WHAT IS NEEDED:
Whenever the string "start" turns up in a line of the data below, copy that line.

SUPPLIED RECORDS:
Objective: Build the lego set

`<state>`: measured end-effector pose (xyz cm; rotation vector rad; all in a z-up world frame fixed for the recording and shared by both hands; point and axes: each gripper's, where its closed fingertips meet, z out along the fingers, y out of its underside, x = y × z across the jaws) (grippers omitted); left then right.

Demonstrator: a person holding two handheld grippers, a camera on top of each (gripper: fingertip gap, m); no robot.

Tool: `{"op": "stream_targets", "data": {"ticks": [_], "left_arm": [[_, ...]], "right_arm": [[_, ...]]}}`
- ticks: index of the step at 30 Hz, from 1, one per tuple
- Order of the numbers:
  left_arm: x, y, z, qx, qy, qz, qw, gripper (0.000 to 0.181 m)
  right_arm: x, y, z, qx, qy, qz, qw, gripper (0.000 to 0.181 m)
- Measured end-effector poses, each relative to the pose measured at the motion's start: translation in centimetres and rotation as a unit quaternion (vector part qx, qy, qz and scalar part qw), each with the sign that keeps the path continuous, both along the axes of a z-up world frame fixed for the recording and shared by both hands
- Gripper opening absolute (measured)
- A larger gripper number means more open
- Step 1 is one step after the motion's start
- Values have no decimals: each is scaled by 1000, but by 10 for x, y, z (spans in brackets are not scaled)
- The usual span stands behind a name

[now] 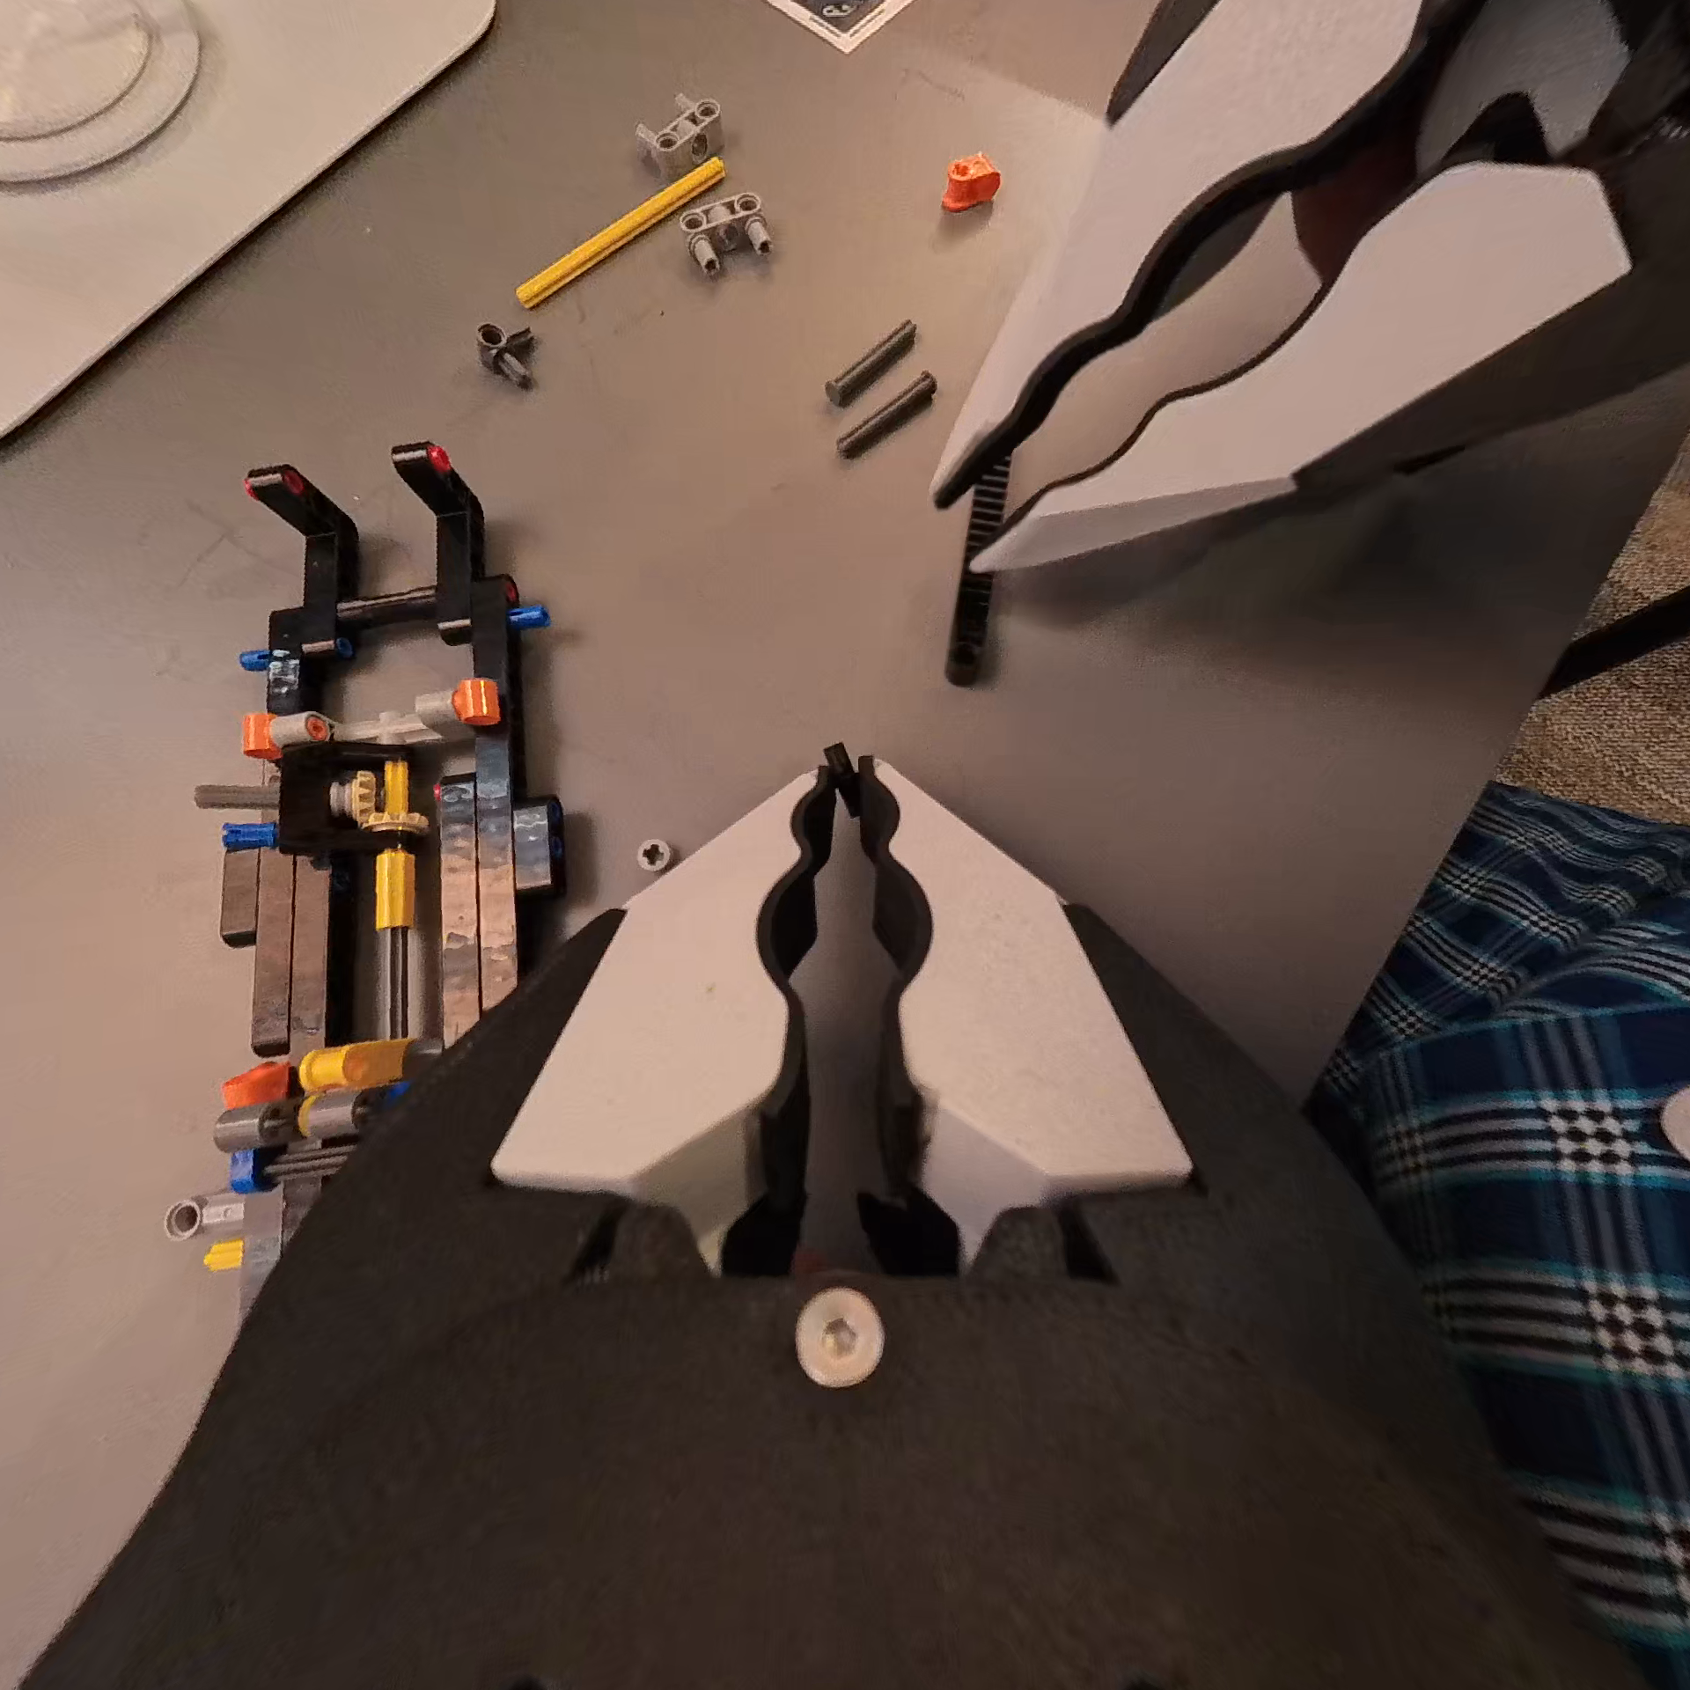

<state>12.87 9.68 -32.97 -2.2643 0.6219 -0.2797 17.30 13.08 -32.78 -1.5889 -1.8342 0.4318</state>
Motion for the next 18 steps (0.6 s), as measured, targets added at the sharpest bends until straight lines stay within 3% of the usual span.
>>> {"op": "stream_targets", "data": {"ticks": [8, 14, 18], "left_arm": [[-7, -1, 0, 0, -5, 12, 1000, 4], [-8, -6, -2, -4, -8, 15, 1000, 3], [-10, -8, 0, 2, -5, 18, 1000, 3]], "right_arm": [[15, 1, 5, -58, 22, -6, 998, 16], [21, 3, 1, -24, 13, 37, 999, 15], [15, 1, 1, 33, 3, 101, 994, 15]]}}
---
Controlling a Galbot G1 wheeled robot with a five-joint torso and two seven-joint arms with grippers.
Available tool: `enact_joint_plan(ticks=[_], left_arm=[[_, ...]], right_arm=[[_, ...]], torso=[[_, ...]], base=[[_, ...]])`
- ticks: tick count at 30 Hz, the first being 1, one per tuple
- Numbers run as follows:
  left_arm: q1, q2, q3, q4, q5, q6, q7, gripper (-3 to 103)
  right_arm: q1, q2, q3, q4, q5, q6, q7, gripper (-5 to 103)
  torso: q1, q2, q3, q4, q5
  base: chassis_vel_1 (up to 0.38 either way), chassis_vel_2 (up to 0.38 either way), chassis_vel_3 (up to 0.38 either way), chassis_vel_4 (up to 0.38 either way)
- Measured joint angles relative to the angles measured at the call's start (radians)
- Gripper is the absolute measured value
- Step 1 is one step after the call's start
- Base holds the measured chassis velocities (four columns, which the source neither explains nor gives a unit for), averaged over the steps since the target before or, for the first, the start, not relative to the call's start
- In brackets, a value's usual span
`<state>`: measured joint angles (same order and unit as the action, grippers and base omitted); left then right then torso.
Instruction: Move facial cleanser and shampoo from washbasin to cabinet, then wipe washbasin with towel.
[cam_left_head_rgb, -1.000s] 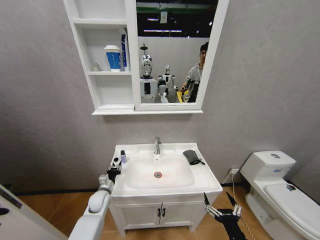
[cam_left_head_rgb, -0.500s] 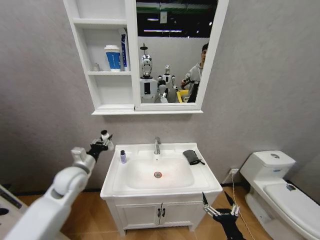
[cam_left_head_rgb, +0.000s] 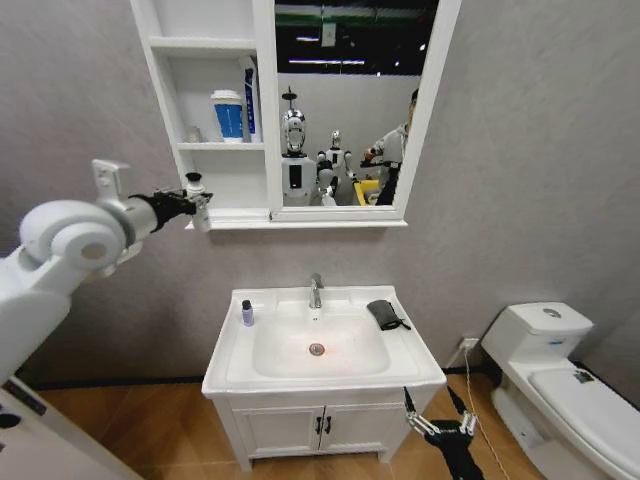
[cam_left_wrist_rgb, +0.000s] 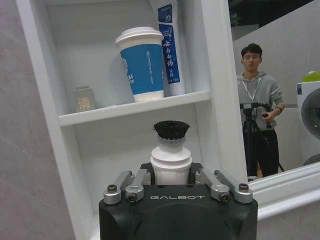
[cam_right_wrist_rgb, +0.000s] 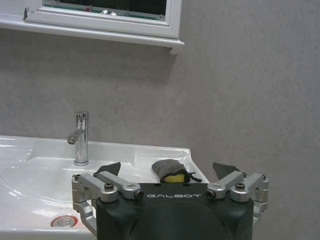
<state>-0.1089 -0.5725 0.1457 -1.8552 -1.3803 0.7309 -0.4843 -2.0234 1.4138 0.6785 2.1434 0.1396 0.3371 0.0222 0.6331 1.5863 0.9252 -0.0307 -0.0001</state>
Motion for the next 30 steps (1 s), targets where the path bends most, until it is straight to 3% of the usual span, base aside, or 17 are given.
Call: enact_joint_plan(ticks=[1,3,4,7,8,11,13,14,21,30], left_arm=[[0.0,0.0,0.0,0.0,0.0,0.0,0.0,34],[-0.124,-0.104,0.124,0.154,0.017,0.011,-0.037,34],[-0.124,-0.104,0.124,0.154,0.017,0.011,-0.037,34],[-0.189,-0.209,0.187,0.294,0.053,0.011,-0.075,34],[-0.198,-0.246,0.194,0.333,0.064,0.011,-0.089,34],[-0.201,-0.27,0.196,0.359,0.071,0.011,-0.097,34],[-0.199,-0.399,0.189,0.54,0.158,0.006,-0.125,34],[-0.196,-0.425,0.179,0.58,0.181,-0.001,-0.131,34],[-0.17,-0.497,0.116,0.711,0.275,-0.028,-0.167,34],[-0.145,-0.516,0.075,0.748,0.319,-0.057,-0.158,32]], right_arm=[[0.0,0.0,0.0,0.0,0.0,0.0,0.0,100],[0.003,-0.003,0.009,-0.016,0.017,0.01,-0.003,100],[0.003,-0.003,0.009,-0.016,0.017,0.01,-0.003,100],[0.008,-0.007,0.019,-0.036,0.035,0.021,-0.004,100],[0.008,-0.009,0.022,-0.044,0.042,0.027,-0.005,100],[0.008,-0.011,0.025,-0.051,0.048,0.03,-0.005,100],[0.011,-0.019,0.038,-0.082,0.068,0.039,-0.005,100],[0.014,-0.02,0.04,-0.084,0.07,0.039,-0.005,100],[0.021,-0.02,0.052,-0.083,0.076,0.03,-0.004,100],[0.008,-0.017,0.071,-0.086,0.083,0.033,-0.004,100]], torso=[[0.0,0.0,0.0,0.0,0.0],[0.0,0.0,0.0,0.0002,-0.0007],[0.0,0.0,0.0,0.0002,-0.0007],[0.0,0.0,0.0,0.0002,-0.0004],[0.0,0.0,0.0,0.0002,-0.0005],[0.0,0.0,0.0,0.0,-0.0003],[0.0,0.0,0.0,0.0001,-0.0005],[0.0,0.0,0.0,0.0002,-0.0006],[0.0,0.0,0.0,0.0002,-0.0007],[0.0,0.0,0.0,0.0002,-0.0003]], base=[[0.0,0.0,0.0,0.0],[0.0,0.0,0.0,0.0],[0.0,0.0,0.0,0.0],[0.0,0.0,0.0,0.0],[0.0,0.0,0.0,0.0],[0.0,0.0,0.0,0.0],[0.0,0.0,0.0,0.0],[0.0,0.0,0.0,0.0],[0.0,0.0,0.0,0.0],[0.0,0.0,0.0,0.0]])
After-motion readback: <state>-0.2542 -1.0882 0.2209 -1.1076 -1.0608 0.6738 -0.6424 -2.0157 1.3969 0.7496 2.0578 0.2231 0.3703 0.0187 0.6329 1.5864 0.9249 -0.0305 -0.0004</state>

ANSWER TO THIS EXERCISE:
- Measured end-effector poses, each relative to the pose measured at the motion's start: translation in centimetres and rotation as a unit quaternion (vector part qx, qy, qz and scalar part qw), each with the sign that keeps the path continuous, both along the axes of a z-up world frame fixed for the recording and shared by both hands
- Step 1 is one step after the motion's start
- Measured joint angles relative to the angles measured at the call's start (radians)
- Step 1 is one step after the call's start
- Base holds the measured chassis velocities (four columns, which the source neither explains nor gives a unit for), averaged over the steps since the target before or, for the first, the start, not relative to the call's start

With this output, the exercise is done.